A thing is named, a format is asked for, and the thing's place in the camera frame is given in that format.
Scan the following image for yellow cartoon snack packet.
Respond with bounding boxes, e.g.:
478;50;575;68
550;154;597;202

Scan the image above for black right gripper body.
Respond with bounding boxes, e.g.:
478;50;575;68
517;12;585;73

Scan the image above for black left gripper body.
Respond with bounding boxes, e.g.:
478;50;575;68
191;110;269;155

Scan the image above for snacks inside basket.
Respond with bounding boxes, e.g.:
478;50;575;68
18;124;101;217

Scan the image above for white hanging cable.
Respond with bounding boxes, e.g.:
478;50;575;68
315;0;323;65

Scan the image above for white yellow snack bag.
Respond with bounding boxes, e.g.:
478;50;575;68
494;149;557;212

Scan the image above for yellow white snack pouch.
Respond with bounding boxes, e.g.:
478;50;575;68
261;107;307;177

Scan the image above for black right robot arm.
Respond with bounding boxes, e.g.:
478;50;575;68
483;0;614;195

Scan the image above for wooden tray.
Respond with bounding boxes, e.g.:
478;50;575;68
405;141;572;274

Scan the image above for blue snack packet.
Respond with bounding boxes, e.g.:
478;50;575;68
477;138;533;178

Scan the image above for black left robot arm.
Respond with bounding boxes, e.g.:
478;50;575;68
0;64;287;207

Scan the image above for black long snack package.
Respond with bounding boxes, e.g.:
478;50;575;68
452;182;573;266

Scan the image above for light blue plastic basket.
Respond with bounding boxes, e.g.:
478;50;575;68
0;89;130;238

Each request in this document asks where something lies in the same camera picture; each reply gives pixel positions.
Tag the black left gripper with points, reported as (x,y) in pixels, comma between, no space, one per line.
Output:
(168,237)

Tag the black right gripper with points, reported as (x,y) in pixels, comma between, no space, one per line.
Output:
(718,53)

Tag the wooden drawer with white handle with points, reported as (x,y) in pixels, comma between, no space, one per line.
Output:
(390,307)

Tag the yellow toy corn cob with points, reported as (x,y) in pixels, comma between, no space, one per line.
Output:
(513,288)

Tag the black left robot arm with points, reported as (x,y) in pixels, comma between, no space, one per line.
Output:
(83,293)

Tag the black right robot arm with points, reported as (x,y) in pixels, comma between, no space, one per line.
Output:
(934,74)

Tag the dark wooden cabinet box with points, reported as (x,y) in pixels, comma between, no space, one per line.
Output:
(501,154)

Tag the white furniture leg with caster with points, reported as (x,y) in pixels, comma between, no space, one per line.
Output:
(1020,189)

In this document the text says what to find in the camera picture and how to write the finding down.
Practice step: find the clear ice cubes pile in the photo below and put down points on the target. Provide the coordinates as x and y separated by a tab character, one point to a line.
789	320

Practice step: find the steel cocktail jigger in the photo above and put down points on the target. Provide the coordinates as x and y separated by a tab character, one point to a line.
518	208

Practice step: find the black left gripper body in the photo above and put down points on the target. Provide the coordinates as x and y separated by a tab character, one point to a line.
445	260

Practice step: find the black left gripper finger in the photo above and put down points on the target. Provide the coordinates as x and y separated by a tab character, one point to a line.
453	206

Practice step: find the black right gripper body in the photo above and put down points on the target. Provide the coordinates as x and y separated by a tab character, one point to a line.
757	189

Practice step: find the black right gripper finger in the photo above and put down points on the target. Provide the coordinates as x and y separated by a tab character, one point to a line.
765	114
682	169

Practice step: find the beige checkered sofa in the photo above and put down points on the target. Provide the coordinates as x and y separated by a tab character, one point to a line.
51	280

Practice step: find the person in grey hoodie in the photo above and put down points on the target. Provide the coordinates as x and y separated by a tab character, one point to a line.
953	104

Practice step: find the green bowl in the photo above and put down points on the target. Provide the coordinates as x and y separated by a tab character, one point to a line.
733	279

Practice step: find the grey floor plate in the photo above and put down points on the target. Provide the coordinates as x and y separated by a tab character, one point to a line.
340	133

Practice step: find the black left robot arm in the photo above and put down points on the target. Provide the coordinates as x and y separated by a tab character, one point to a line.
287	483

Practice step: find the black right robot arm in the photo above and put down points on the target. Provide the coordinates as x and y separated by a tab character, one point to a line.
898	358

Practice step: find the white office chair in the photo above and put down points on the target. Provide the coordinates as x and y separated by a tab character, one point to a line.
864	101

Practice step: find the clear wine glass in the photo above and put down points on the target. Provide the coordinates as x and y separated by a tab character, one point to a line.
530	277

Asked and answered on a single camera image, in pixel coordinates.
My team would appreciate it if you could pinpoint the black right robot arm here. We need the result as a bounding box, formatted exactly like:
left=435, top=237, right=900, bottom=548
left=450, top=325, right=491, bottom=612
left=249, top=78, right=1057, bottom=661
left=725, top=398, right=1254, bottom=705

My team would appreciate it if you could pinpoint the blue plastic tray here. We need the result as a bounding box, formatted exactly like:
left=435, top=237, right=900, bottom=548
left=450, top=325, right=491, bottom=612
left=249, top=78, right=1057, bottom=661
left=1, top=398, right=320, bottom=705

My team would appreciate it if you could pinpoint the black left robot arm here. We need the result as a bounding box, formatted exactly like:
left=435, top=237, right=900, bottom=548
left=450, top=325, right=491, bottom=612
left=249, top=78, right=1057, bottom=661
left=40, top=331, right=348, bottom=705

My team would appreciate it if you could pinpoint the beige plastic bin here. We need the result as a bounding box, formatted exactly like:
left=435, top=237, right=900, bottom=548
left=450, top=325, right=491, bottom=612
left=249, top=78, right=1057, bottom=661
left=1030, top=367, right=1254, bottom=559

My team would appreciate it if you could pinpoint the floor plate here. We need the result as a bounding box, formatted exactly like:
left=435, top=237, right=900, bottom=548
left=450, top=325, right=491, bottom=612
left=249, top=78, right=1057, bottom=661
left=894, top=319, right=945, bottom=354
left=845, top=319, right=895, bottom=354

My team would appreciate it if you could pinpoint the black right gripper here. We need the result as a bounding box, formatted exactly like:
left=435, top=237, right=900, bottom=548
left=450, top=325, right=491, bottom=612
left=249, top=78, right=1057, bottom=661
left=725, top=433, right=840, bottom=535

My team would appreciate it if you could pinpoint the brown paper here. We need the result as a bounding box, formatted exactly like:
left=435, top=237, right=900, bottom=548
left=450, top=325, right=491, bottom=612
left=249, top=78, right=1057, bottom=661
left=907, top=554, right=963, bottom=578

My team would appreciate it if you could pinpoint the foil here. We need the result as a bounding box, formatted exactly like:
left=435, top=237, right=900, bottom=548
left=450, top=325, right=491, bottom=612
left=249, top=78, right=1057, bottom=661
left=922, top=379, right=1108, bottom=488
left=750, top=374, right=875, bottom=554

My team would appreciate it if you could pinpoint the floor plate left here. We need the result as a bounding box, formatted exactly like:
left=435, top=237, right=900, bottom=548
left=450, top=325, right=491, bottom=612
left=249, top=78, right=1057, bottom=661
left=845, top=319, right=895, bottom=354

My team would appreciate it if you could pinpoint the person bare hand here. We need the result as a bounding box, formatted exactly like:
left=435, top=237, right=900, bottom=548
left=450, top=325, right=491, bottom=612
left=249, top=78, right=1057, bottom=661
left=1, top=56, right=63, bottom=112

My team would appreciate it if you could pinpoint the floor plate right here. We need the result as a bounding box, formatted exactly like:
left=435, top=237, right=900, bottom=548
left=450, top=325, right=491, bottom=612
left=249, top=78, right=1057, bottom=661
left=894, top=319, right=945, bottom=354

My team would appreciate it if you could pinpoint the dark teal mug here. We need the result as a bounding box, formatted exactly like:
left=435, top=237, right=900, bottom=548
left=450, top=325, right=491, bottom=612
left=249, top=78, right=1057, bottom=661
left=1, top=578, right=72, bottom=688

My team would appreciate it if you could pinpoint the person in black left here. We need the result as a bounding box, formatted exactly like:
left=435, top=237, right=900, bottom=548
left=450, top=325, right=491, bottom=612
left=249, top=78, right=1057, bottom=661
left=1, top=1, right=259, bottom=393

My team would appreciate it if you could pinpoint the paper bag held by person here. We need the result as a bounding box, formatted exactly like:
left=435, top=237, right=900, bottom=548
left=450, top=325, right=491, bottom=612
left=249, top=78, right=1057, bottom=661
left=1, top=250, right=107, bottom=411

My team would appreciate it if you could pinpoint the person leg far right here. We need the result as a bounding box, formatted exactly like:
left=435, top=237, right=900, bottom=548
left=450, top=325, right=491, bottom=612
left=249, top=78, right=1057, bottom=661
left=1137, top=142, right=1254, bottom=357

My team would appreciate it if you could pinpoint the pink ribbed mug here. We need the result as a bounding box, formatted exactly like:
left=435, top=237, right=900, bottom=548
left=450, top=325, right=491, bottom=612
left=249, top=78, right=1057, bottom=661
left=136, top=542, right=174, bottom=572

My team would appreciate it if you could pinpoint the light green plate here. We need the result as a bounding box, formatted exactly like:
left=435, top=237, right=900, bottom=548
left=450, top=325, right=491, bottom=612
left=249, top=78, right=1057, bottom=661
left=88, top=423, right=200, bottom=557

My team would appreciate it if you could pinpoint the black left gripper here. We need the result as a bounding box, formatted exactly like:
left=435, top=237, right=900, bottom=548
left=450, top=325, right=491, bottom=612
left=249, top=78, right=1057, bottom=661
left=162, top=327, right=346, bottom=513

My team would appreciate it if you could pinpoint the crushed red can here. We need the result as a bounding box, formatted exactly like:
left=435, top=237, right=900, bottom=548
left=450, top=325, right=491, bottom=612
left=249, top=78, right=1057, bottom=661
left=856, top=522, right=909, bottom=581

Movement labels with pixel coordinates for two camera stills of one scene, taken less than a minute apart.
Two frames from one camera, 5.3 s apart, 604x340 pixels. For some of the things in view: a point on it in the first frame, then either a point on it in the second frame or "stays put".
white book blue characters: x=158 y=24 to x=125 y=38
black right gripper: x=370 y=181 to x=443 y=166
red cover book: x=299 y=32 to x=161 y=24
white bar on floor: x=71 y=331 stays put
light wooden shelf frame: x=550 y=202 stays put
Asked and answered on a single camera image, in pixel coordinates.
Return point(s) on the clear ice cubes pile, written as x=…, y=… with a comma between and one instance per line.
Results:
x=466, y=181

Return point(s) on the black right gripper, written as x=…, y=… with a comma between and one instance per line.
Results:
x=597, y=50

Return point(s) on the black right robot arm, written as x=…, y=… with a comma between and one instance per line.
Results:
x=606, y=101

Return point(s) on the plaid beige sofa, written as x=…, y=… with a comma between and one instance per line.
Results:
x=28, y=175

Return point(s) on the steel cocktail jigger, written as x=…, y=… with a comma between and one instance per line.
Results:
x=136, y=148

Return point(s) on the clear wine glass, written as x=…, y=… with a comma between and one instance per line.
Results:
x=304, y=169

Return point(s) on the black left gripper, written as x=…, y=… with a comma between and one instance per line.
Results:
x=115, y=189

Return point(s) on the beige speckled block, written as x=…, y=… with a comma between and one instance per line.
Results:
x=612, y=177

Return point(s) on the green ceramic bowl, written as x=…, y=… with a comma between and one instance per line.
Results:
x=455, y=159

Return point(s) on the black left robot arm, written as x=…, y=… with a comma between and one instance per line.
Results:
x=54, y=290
○ ○ ○ ○
» **TASK INSTRUCTIONS**
Find each line in the listing above that contains "this", and copy that line.

» **SOLUTION**
Each request in this document asks where something lies in the same camera picture; each reply gives pixel positions.
In this document the text says what to find in the camera picture and how to write the finding down.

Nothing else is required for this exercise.